The IMF evaluators made a number of recommendations for change in each jurisdiction to bring them into line with the revised FATF recommendations and these changes are currently being implemented.
In February 2000, FATF published a Report setting out the criteria for identifying those countries and territories that are not cooperative in the international fight against money laundering. In June 2000, June 2001 and September 2001, following evaluations of a number of countries against this set of criteria, the FATF published a list of jurisdictions that were identified as non-cooperative. No new jurisdictions have been reviewed or added to the list since 2001.
When constructing their internal procedures, firms should have regard to the need for additional monitoring procedures for transactions from countries that remain NCCT classified. Additional monitoring procedures will also be required in respect of correspondent relationships with financial institutions from countries on the non-cooperative country list. When considering what additional procedures are required, firms should take into account the following FATF assessment of the progress that has been made.
Care must also be exercised and additional requirements imposed in relation to any of the original 23 jurisdictions on the list and particular attention paid to the reasons why the jurisdiction was de-listed.
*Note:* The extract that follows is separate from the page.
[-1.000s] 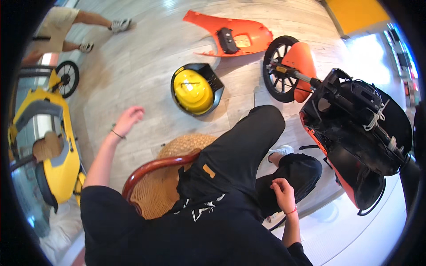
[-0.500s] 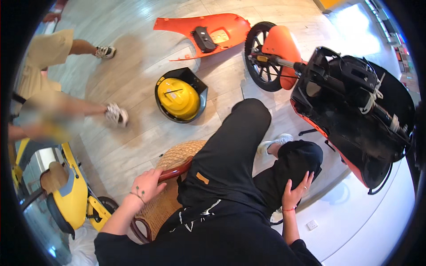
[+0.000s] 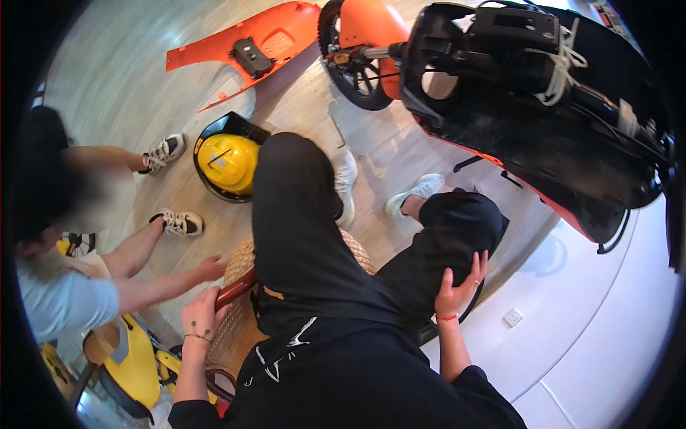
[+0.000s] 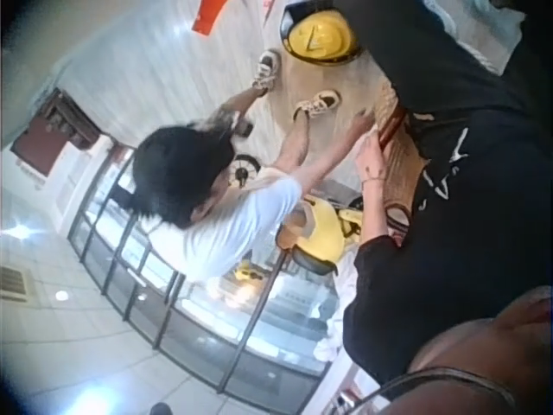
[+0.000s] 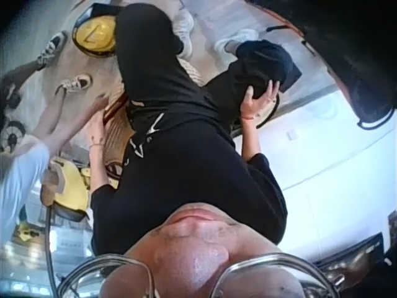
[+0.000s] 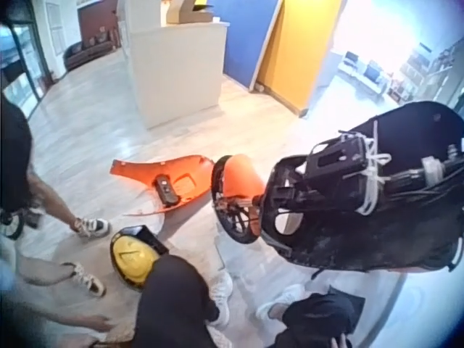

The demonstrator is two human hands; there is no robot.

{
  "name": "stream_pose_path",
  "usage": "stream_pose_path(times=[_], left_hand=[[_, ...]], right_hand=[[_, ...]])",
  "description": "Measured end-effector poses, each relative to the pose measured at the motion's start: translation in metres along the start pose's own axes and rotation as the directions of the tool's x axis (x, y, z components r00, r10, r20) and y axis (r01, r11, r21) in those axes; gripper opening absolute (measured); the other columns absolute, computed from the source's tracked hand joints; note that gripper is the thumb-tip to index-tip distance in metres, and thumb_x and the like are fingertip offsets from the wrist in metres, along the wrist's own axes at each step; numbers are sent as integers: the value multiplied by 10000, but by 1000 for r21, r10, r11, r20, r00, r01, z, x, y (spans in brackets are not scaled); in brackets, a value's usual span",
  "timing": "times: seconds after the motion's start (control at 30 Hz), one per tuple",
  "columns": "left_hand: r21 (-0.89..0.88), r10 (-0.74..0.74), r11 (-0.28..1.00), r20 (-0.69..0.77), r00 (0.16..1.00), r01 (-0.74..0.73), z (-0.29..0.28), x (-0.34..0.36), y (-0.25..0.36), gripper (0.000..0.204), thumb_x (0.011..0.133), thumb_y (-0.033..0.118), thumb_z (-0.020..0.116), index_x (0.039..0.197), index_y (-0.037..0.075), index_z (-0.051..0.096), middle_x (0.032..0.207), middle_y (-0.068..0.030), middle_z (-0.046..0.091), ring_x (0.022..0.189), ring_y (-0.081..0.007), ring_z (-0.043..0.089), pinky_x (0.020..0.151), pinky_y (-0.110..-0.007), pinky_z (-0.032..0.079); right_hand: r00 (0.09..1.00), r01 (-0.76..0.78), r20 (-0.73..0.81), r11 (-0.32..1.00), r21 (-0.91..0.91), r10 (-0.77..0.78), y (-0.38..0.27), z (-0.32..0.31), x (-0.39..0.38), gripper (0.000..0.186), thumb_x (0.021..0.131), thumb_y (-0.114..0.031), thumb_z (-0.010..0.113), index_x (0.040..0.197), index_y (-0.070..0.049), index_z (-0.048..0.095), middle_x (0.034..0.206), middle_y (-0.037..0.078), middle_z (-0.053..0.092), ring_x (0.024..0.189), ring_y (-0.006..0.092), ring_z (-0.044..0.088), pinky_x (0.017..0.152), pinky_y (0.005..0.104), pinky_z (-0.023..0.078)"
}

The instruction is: The recorder is disassembling and assembling various plastic panels and screws on a scooter using manual tools.

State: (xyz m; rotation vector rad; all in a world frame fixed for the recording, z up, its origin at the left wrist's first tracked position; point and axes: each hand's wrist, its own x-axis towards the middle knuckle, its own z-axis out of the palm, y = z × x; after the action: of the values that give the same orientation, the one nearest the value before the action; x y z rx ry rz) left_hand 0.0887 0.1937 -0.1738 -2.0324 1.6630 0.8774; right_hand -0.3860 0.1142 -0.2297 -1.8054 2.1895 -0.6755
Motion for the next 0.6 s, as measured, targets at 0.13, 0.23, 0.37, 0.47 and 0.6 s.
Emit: stream_pose_path(times=[0.13,0.23,0.37,0.47,0.6], left_hand=[[-10,50,999,-23,998,-50,3,14,2,339,777,305,669,1038,115,563,945,-85,629,923,-281,605,746,-394,496],[-9,-4,1000,11,1000,4,-5,19,7,348,776,323,660,1043,122,560,948,-72,628,922,-263,608,744,-396,498],[-164,-80,982,112,991,98,-12,16,5,339,812,303,654,1082,110,588,993,-87,641,936,-256,612,782,-356,499],[-524,-154,826,148,977,210,-1,26,-17,355,862,320,622,1125,85,582,980,-81,650,905,-201,624,782,-315,500],[-843,-272,439,205,940,311,27,48,-66,438,883,328,614,1171,2,561,966,-108,662,836,-155,609,790,-295,488]], right_hand=[[997,11,-78,999,-44,-14,16,-8,0,592,858,-329,591,1298,28,419,1398,230,369,1306,376,338,1095,456,232],[992,59,-105,996,-74,-67,34,-11,-6,567,899,-302,551,1336,12,372,1406,215,357,1313,361,323,1103,438,211],[996,-15,-92,997,-82,8,47,-10,-12,633,891,-359,543,1357,12,329,1411,227,327,1322,354,304,1108,449,203],[992,-73,-107,992,-107,61,61,-9,-17,641,889,-353,541,1366,11,313,1402,225,327,1312,355,308,1109,437,204],[982,-144,-136,982,-124,127,52,-8,-14,651,880,-346,553,1363,20,314,1388,228,335,1295,362,320,1105,435,212]])
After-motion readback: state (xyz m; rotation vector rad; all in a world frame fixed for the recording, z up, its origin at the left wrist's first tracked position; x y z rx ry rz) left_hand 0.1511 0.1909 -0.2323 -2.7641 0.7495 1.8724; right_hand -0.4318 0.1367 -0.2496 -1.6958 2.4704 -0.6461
In many cases a jurisdiction may have been de-listed on the basis of commitments and undertakings given rather than on actual progress to address the original deficiencies.
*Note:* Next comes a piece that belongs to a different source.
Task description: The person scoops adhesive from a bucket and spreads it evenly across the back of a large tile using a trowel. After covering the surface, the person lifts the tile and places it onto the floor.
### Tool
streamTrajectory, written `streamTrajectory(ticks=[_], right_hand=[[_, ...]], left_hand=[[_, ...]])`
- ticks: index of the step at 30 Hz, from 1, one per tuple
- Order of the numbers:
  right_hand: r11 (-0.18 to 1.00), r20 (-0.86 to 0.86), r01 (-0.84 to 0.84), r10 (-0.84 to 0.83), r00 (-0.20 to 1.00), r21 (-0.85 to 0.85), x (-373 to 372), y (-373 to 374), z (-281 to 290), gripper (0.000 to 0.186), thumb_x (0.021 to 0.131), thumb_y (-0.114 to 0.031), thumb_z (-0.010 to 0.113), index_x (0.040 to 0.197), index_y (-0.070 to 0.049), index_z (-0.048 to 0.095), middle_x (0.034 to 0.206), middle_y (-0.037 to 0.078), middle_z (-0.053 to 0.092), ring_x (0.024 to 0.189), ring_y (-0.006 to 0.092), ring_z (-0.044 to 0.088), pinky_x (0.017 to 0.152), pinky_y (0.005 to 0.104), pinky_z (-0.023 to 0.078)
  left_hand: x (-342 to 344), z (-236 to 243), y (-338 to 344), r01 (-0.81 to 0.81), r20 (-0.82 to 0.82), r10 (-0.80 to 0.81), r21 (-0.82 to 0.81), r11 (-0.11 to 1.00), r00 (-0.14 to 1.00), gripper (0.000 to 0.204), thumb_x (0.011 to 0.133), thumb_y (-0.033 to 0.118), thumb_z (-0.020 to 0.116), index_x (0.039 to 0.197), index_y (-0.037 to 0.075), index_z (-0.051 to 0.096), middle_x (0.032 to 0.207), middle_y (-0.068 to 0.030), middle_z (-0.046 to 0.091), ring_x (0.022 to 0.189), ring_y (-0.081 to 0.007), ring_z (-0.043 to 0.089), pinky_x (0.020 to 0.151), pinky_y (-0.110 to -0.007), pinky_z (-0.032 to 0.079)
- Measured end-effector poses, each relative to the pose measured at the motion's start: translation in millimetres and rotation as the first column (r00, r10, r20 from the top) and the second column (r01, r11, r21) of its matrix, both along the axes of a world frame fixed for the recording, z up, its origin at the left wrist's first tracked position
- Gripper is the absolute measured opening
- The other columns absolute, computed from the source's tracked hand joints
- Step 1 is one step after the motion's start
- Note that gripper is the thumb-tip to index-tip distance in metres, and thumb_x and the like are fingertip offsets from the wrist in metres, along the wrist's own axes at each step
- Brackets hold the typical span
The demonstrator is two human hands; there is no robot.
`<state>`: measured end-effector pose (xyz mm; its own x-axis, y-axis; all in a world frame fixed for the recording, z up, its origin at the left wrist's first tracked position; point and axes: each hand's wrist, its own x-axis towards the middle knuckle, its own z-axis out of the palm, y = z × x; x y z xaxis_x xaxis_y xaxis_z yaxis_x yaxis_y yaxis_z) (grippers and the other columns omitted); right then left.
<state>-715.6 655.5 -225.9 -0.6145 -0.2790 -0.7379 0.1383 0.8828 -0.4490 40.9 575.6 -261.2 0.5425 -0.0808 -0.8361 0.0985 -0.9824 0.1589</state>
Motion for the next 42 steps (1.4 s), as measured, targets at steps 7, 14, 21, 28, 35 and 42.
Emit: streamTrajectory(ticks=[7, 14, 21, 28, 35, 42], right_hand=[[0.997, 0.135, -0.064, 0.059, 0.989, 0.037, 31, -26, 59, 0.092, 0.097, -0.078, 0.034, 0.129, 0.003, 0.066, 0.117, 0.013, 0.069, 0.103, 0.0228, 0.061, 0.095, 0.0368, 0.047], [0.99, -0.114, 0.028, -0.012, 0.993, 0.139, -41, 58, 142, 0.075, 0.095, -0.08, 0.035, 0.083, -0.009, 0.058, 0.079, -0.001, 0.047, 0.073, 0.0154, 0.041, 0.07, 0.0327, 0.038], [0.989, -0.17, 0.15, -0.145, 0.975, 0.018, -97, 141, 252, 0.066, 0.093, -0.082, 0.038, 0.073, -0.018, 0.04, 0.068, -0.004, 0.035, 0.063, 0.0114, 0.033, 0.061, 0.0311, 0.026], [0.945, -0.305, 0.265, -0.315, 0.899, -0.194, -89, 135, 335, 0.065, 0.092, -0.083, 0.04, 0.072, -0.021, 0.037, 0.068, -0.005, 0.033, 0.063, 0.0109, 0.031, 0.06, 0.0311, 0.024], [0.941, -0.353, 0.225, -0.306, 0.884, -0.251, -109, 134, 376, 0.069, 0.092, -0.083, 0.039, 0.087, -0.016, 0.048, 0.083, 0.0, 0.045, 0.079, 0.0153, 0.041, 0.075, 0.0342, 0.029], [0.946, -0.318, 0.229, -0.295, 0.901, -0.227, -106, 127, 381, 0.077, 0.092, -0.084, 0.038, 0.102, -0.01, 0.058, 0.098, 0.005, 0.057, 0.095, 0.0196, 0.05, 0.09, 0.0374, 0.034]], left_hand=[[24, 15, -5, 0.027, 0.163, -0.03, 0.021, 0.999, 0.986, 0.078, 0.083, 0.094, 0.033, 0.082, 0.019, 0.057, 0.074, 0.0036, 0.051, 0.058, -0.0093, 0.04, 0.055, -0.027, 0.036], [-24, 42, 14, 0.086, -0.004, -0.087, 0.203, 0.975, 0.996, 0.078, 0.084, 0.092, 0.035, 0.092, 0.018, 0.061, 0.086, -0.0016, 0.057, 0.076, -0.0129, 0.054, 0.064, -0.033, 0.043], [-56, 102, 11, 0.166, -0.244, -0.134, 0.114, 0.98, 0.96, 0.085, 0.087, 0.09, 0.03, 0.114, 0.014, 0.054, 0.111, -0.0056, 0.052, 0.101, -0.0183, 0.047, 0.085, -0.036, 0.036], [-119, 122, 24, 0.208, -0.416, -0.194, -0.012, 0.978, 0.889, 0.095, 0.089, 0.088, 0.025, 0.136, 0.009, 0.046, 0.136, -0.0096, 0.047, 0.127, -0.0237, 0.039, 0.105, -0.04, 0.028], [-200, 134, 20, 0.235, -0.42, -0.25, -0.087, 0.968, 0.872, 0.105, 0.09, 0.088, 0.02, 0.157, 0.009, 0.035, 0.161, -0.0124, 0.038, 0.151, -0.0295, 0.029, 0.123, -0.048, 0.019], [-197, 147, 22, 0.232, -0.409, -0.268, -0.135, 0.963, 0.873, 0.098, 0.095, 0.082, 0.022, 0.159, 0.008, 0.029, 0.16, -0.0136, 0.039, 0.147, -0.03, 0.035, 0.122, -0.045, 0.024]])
Myanmar (Burma) Additional FATF countermeasures that were imposed with effect from 3 November 2003 were withdrawn in October 2004 because of the progress that has been made, although the country remains on the NCCT list and special attention to transactions and business is still required.
The UN Security Council maintains a range of country-based financial sanctions that target specific individuals and entities connected with the political leadership of targeted countries. Each UN sanctions regime has a relevant Security Council Committee that maintains general guidance on the implementation of financial sanctions and current lists of targeted persons and entities. The list of currently applicable Security Council Resolutions can be found at
www.un.org/Docs/sc/committees/INTRO.htm.
The EU directly implements all UN financial sanctions against countries/regimes; it can also initiate autonomous measures under the auspices of its Common Foreign and Security Policy. Detail on UN derived and EU autonomous financial sanctions regimes (including targets) is available on the European Commission’s sanctions website,
europa.eu.int/comm/external_relations/cfsp/sanctions/measures.htm.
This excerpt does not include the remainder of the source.